DAGROPASS - "AMAGARANIKINDI"
        Développement Agropastoral et Sanitaire- « AMAGARANIKINDI »

Dagropass

Historique

Historique

Le Burundi est composé à grande majorité du monde rural qui nourrit les centres urbains de la République et même ceux des pays voisins comme le Rwanda, la République Démocratique du Congo et la Tanzanie. Mais curieusement, la population rurale qui, pourtant travaille durement devient de plus en plus pauvre et exposée à des problèmes variés de la sécurité et de violation des droits humains, de la santé et de développement.

En 1993, la guerre civile éclate au Burundi. Elle élit domicile dans les milieux ruraux. Les activités socio-économiques sont paralysées et anéanties. Les femmes et les enfants furent plus victimes.

En 2000, un groupe composé de 5 victimes dont 3 femmes et 2 hommes, influencées et convaincues de l’idée de madame l’enseignante NIZIGIYIMANA Honorate, de la province de Bubanza, une des provinces gravement touchées par la guerre.

L’idée de de madame l’enseignante NIZIGIYIMANA Honorate, confirme le rapport étroit entre la pauvreté et la guerre.

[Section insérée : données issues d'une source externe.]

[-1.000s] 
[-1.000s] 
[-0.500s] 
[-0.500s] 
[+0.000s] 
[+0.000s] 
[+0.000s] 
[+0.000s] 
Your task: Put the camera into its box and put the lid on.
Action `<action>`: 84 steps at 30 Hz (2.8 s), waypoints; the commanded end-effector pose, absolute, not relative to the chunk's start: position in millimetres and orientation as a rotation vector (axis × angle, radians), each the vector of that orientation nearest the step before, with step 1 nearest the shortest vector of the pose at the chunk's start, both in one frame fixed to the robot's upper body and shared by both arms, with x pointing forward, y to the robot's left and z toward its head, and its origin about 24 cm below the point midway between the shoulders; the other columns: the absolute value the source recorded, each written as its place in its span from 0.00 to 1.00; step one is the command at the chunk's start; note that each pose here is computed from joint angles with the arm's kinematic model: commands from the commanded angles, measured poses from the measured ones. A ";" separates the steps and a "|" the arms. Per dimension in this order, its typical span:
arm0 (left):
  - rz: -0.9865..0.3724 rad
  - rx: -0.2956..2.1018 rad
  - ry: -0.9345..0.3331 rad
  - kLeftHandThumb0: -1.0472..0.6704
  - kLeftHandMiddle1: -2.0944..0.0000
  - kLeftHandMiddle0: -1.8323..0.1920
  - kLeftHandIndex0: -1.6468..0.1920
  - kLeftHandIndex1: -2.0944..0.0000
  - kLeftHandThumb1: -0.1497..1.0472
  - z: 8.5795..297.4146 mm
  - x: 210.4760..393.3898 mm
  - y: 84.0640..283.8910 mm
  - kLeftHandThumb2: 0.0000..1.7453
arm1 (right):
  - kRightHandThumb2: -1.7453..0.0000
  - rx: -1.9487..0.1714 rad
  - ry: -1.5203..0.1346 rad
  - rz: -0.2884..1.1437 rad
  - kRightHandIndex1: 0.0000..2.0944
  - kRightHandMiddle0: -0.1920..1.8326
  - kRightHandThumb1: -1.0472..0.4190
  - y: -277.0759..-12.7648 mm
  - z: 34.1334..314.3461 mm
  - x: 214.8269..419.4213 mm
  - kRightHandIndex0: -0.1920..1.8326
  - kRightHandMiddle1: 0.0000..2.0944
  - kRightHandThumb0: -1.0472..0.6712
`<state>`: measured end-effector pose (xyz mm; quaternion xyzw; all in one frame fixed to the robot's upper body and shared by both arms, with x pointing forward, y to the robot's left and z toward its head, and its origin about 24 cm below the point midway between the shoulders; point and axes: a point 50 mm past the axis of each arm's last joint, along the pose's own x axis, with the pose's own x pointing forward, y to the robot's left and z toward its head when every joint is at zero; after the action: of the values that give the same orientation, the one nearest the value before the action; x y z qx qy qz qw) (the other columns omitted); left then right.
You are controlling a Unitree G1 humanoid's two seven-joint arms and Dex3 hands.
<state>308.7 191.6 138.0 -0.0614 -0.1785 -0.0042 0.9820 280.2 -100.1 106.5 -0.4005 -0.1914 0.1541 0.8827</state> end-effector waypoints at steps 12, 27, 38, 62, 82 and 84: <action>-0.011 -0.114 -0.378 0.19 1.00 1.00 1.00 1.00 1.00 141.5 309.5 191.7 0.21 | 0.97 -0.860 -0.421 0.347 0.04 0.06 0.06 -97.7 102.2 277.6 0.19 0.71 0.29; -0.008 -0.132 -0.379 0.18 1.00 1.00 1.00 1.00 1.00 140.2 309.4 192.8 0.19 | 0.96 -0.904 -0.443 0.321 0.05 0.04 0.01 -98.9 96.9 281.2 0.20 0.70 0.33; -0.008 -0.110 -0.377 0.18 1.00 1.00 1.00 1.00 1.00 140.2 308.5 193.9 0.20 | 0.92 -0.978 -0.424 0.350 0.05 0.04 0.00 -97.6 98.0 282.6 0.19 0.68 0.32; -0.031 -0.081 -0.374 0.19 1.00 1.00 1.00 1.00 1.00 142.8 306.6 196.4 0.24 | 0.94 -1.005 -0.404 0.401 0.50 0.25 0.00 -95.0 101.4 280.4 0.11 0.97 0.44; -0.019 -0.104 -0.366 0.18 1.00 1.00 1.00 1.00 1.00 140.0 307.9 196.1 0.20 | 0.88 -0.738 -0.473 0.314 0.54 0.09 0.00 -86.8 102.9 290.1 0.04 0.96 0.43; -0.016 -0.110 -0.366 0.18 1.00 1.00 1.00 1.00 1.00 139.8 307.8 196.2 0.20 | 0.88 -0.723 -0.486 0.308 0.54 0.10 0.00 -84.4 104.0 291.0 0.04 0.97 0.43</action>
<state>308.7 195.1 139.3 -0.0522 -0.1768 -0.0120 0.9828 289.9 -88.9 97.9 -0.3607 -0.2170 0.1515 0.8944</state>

En 2001, commence le processus de création. Tout d’abord des séances de sensibilisation et de conscientisation sous le thème : « Travail productif, base de la paix ».

En 2002, les adeptes à l’idée se concertent et décident d’intervenir simultanément dans le domaine de l’agriculture, de l’élevage et de la santé. Ainsi donc, DAGROPASS- «AMAGARANIKINDI» sera créée comme une association sans but lucratif. Elle a été reconnue officiellement en 2003 par Ordonnance Ministérielle n° 530 / 431 du 28 / 03 / 2003.

Les années 2002 et 2003 étaient des années des grandes observations qui ont amené à un constat important suivant : « La longue et pénible guerre a occasionné une grande disponibilité des armes et leur accès facile renforçant un frein à toute initiative pour la paix et pour le développement».

En 2003, DAGROPASS-« AMAGARANIKINDI » décida de prendre le taureau par ses cornes, c’est-à-dire de combattre l’esprit de la guerre et de la violence par des sensibilisations visant le contrôle strict des armes par toute la société burundaise. C’est de là que vient sa devise libellée comme suit : « Développement, Paix et Sécurité ».